As long as you stay with normal wireless drivers (where applicable) I haven't seen any issue upgrading on those devices. Zero.
For those devices able to use wifiwave2 drivers and only having 16Mb of storage (AC2, cap AC, cap XL AC, wap AC) , that's something else.
There have been a couple where I had to revert to netinstall but certainly not all.
1 Like
I can confirm that 7.x (I seem to remember I tried 7.14.3) does work on hap Lite, but I can also confirm that compared to to 6.49.19 it "feels" more sluggish, at least in Winbox/terminal interaction.
It was just an experiment, so I cannot confirm the unstable behaviour infabo reported, and - for the particular use I had for that device (plain link in station-pseudobridge mode to get a slow internet connection for updates/upgrades to a couple of devices that are normally operating "air-gapped", so only briefly switched on when doing maintenance) both v6 and v7 worked just fine.
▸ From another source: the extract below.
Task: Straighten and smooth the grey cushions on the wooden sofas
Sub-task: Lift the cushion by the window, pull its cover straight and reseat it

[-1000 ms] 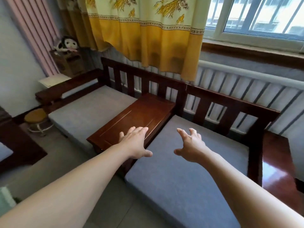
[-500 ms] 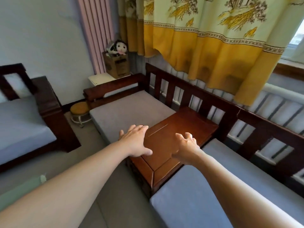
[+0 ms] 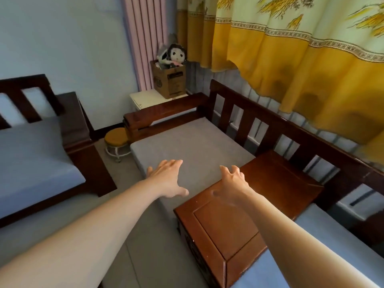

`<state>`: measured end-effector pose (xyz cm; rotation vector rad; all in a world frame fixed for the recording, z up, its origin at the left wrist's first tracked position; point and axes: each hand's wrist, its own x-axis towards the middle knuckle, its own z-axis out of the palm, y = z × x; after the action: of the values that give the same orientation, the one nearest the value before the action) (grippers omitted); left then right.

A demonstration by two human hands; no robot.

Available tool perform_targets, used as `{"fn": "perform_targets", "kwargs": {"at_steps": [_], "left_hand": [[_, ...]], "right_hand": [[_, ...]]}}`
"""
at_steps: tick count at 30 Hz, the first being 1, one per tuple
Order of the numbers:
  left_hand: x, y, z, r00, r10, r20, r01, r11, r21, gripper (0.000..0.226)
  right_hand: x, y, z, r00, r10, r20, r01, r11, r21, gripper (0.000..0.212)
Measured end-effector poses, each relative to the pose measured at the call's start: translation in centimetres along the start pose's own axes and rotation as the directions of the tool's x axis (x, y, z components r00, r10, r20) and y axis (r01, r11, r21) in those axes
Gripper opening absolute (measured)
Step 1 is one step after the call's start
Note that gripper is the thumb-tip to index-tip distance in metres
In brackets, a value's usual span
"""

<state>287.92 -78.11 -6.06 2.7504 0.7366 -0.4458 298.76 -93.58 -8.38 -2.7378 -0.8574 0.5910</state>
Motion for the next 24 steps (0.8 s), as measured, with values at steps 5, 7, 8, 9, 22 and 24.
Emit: {"fn": "perform_targets", "kwargs": {"at_steps": [5, 7, 8, 9, 22, 24], "left_hand": [[7.0, -2.6, -2.1, 0.999, -0.033, 0.002, 0.033, 0.999, -0.03, 0.095], [9.4, -4.0, -2.9, 0.999, -0.039, 0.008, 0.039, 0.998, -0.052, 0.096], [10.4, -4.7, -3.3, 0.999, -0.039, 0.011, 0.04, 0.998, -0.052, 0.097], [11.7, -5.9, -3.8, 0.999, -0.044, 0.021, 0.045, 0.997, -0.055, 0.097], [29.0, -22.3, -8.9, 0.991, 0.084, 0.107, -0.088, 0.996, 0.028, 0.095], [31.7, -24.4, -9.7, 0.984, 0.118, 0.133, -0.126, 0.991, 0.049, 0.095]], "right_hand": [[8.4, -2.7, -0.8, 1.0, -0.01, 0.023, 0.01, 1.0, -0.004, 0.075], [11.4, -4.2, -0.9, 0.999, -0.018, 0.04, 0.019, 1.0, -0.01, 0.076], [12.7, -4.9, -0.9, 0.999, -0.02, 0.048, 0.021, 1.0, -0.009, 0.077], [14.3, -6.1, -0.9, 0.998, -0.025, 0.062, 0.026, 1.0, -0.007, 0.077], [30.6, -19.0, 0.6, 0.981, 0.162, 0.11, -0.166, 0.985, 0.035, 0.08], [32.6, -20.3, 1.2, 0.973, 0.203, 0.111, -0.21, 0.976, 0.054, 0.082]]}}
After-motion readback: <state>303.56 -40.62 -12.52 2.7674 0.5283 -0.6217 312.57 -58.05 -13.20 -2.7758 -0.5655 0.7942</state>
I reverted to v6 only because I have other hap Lites on that same release, to keep all on the same version that would IMHO be more convenient if a swap would be needed.
For the SMIPS devices, the RAM size is indeed the issue. For me, an SSH session was breaking BFD on a hAP lite (TC to be precise), the same configuration on Powerbox (exactly the same QCA9533 CPU but 64 MB RAM) runs flawlessly.